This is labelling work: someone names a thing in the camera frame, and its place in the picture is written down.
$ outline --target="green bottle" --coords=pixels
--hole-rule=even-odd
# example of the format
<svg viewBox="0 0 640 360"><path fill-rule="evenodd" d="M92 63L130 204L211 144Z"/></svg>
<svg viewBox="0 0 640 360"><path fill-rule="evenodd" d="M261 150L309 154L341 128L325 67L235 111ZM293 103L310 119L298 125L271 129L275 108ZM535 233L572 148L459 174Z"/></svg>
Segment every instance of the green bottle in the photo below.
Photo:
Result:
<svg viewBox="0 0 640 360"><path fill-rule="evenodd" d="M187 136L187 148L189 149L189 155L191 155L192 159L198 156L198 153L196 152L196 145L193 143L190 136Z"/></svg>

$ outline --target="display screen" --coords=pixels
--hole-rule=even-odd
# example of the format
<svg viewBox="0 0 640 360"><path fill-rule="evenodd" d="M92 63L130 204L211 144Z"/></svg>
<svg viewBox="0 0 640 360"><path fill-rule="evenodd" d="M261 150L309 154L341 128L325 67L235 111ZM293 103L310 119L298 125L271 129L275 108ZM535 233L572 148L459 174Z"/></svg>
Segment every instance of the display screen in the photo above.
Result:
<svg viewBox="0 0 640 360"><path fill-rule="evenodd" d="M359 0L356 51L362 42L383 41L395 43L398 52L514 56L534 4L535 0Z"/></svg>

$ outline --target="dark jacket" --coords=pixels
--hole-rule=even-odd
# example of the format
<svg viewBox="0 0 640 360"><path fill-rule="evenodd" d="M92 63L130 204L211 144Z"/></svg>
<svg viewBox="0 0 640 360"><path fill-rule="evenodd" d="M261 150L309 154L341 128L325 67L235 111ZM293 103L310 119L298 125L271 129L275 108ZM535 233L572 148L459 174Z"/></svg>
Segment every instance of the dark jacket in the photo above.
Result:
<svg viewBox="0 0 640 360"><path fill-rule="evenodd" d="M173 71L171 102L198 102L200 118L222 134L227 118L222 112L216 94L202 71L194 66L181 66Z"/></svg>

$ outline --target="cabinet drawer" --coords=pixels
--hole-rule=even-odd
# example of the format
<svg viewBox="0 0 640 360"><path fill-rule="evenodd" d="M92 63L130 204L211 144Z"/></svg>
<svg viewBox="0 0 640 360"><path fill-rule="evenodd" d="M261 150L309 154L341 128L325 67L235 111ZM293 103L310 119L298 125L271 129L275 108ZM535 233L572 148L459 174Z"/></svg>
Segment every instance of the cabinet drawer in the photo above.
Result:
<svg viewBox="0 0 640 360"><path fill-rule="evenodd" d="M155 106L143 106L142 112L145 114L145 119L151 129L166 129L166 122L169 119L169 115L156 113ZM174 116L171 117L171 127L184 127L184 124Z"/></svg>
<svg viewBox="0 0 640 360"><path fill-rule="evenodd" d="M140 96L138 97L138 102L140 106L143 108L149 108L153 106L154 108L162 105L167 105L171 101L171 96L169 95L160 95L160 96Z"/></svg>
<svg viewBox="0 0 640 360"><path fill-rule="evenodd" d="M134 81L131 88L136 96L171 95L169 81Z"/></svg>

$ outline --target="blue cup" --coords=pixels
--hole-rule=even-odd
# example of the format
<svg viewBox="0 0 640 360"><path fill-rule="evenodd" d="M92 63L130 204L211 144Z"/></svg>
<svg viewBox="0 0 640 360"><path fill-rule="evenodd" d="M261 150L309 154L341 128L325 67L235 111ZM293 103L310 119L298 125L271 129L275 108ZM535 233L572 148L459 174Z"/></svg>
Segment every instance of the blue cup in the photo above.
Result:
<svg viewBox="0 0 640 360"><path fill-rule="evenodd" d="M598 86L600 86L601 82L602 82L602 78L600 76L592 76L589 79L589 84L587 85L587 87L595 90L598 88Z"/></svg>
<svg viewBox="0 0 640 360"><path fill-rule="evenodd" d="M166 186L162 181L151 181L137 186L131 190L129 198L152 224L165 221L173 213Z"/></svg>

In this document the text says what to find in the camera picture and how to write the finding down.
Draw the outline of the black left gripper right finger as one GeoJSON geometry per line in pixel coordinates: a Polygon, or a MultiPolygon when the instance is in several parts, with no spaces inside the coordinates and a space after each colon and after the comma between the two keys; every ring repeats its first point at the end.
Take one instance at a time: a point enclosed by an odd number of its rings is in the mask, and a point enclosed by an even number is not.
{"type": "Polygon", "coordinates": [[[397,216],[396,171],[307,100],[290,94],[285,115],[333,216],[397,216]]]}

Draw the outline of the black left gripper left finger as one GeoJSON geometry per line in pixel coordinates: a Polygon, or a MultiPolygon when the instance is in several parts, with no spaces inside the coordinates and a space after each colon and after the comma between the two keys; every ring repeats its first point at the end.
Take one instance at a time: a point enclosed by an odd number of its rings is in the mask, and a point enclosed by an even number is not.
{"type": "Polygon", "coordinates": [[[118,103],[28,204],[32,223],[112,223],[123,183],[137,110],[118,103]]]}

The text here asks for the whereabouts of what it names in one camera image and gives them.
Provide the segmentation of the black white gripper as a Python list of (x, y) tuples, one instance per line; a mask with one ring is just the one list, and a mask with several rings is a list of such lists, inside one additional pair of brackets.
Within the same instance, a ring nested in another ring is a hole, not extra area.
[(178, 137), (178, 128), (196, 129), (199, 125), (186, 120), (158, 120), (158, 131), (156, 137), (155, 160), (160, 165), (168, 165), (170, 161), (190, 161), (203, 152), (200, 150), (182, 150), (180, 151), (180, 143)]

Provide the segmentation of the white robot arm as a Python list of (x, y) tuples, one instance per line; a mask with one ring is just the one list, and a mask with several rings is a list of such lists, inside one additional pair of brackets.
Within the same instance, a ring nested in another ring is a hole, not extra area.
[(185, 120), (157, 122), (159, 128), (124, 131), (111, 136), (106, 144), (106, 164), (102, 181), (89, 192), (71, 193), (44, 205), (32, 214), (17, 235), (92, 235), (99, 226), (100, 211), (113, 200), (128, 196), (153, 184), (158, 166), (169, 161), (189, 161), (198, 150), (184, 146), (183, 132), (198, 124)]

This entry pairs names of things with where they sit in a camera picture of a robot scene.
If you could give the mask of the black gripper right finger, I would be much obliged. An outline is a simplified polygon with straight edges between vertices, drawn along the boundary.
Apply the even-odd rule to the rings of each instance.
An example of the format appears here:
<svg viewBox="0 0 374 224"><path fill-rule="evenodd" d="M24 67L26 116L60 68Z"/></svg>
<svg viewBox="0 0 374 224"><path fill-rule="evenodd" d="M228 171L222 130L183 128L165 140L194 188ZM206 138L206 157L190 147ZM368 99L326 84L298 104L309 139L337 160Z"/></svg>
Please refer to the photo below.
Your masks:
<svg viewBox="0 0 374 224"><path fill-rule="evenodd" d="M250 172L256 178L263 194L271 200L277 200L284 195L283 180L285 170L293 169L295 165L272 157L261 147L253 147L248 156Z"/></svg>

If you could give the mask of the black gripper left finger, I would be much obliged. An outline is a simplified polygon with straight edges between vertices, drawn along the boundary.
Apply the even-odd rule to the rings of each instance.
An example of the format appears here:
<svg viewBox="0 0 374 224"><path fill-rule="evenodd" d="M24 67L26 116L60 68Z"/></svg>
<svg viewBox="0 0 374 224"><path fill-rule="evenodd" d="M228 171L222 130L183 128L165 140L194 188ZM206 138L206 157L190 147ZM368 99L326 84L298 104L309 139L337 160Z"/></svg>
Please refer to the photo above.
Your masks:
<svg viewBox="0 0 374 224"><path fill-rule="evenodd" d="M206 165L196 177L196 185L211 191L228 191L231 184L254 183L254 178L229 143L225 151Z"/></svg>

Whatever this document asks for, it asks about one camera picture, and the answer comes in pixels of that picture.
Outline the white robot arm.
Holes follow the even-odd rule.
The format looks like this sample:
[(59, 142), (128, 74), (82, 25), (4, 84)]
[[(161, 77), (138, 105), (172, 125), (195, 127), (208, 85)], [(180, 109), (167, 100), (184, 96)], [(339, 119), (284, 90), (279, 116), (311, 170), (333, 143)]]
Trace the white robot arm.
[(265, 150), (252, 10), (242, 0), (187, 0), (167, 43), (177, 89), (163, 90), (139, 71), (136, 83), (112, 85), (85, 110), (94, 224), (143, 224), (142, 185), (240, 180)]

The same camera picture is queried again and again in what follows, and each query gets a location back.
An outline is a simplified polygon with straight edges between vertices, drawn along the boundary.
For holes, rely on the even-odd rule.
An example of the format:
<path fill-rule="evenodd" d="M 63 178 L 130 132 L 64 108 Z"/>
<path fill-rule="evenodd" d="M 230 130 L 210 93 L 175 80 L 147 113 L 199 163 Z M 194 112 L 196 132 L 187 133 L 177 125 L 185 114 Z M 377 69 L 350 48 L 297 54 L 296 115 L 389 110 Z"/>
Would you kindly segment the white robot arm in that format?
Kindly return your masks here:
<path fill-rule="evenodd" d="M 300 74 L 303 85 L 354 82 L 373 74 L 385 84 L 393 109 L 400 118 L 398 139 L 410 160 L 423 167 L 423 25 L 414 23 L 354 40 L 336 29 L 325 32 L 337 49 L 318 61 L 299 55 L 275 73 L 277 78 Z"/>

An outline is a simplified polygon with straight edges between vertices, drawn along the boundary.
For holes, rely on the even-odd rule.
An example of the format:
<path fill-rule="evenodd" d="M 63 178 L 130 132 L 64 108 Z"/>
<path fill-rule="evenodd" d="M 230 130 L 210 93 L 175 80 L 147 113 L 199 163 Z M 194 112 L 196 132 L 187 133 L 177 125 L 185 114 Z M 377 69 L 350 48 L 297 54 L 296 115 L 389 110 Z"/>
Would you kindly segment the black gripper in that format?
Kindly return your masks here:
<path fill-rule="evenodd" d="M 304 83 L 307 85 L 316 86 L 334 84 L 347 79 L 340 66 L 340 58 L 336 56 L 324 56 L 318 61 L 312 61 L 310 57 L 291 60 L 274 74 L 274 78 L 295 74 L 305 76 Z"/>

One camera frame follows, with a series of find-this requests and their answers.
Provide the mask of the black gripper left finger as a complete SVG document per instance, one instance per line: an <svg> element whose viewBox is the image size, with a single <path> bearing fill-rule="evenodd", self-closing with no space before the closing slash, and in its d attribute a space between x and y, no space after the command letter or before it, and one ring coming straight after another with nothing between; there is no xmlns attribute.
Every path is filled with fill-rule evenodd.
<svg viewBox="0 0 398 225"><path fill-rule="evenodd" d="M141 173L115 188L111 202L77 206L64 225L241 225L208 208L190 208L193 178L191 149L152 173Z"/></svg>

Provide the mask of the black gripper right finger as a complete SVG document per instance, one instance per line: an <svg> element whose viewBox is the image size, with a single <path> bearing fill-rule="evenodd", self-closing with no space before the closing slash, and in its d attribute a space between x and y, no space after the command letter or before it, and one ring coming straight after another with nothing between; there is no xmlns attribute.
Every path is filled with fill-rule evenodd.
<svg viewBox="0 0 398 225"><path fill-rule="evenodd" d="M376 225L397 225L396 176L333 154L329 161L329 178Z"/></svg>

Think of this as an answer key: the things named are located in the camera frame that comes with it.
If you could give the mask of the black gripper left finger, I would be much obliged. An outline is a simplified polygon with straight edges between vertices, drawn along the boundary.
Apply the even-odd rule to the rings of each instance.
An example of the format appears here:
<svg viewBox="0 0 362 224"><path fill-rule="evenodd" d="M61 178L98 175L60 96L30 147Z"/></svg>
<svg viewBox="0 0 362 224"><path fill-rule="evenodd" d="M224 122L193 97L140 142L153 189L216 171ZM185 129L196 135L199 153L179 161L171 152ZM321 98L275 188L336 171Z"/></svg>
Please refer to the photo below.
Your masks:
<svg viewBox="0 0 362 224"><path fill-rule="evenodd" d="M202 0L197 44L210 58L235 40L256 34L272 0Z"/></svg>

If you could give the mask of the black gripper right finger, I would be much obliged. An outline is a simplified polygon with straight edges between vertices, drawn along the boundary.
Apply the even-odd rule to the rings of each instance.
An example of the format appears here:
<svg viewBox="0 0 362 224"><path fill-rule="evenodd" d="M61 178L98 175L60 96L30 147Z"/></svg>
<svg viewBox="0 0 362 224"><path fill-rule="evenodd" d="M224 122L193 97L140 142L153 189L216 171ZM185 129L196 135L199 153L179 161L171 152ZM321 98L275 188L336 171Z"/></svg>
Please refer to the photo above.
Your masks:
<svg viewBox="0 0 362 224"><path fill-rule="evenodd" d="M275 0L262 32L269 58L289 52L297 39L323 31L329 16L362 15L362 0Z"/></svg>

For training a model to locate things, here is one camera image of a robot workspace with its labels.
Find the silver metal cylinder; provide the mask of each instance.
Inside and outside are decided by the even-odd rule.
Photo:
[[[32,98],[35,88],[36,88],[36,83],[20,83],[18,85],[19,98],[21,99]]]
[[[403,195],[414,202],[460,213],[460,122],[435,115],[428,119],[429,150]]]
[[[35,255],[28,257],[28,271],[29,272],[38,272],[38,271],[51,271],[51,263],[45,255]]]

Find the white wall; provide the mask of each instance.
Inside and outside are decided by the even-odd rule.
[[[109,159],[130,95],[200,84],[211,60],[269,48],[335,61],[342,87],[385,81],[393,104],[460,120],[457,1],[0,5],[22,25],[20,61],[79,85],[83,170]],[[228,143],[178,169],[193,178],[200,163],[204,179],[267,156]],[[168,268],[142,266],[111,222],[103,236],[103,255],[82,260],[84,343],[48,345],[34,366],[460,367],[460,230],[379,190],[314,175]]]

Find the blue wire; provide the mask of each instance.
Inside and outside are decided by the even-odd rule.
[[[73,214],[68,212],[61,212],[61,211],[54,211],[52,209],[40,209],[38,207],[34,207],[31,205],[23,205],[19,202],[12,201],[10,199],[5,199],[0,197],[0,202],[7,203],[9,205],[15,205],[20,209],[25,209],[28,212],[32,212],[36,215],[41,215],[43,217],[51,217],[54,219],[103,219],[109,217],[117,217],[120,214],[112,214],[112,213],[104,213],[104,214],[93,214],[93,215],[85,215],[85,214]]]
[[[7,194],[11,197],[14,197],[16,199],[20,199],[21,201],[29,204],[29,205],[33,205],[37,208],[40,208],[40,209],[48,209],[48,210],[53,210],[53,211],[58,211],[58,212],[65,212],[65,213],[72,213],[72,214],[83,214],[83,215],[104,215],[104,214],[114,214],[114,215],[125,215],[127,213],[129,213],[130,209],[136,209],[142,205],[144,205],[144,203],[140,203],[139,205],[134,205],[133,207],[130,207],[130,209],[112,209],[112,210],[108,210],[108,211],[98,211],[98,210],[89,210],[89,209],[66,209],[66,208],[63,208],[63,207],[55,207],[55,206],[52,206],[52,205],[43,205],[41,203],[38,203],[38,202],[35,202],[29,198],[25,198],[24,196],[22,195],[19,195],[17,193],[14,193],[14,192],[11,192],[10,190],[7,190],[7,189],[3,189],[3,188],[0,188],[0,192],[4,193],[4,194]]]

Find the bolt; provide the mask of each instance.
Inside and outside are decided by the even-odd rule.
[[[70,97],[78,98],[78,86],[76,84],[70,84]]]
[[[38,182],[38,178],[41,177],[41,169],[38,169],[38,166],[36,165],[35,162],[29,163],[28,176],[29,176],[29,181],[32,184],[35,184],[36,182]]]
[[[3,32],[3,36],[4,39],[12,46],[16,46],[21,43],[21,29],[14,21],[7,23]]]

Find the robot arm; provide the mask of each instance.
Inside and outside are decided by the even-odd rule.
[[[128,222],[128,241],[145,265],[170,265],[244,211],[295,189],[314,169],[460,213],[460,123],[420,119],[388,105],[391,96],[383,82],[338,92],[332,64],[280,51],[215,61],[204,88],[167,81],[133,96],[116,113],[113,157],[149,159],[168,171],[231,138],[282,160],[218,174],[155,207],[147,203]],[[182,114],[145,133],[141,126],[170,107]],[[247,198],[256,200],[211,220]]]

※ ※ ※

WORK ORDER -
Sift through the material above and copy each line that holds "picture".

RESPONSE -
This is labelling work: someone names a thing in the camera frame, and its place in the picture is written down.
In this document the text says what to find in the camera picture and how to write the finding down.
This entry pairs names of things with where they sit in a camera picture of a robot scene.
Whatever this document asks for, it asks about one camera picture, and the answer comes in pixels of that picture.
The same camera picture is queried again and again in what follows, and each query gets a location back.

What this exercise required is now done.